> **TASK STATEMENT**: Would you please return the line containing "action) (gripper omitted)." and all the lines after it through the end of the records below, unchanged and on their own?

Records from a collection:
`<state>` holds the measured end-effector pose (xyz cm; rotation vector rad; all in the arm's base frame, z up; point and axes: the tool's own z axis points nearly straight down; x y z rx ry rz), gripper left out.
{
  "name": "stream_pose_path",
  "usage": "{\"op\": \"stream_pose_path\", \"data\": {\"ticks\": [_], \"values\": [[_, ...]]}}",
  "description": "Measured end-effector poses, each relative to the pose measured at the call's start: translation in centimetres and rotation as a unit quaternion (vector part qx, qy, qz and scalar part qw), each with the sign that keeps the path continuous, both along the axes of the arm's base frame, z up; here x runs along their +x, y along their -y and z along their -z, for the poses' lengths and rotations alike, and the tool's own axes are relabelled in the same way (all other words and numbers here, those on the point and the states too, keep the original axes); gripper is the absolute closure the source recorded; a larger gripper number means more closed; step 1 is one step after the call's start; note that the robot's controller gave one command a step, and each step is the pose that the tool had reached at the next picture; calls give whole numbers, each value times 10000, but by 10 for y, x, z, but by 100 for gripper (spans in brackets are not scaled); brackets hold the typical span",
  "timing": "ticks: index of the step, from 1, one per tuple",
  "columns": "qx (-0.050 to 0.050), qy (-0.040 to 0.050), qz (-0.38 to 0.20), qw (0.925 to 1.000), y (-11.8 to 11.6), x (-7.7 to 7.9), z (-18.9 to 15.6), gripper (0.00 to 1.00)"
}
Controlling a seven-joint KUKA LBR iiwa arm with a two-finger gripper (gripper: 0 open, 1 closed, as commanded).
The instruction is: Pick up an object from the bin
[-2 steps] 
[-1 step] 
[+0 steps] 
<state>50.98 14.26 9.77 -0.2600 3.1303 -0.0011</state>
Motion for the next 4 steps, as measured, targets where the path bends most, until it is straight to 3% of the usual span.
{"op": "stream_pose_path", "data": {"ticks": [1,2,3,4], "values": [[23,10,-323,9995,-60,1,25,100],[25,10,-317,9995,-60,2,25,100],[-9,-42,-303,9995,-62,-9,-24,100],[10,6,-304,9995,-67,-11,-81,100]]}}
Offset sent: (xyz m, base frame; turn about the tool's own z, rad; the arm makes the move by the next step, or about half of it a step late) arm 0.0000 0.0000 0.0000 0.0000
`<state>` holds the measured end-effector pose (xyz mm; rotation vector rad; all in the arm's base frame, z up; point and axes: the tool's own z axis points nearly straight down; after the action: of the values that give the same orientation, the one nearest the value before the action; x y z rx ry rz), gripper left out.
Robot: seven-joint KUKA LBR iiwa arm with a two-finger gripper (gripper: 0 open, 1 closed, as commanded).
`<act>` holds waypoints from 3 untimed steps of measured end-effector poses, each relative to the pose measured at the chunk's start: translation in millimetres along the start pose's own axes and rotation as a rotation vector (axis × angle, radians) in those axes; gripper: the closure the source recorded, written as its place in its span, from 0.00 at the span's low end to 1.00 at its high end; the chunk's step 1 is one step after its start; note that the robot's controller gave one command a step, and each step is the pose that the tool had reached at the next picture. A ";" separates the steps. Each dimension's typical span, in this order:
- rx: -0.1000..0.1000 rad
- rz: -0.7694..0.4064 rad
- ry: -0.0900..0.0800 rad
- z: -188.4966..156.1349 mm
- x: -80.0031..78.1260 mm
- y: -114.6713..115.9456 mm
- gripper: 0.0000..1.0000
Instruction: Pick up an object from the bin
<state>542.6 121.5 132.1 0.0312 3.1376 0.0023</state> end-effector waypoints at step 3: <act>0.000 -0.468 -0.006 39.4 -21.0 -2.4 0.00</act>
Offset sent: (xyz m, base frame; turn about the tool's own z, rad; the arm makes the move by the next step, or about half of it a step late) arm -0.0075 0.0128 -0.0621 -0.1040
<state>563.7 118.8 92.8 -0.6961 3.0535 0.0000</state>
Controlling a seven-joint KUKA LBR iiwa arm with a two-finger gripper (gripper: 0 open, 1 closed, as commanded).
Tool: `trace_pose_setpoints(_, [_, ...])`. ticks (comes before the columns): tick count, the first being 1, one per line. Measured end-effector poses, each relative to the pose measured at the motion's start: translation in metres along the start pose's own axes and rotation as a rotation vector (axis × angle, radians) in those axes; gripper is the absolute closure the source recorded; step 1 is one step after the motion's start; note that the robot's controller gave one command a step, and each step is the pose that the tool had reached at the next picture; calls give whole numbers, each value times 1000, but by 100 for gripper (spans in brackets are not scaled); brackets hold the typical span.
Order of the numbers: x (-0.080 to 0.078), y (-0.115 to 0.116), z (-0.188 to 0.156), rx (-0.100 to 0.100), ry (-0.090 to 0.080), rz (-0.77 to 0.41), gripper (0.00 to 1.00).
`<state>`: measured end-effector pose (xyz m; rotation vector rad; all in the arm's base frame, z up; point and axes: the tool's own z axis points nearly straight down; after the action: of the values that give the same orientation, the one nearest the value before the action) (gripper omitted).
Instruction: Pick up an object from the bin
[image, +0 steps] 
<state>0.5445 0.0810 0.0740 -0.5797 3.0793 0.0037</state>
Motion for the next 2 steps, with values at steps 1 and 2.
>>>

> **REPLY**:
`<state>`: measured end-effector pose (xyz m; rotation vector rad; all in the arm's base frame, z up; point and axes: the tool's own z axis points nearly straight down; after the action: of the values that give the same orientation, the one nearest the value before the action) (gripper omitted).
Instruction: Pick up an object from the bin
[image, +0 steps] 
<state>0.5445 0.0810 0.0740 -0.5797 3.0793 0.0037</state>
Motion for the next 2 steps, with values at steps 1 and 2.
>>>

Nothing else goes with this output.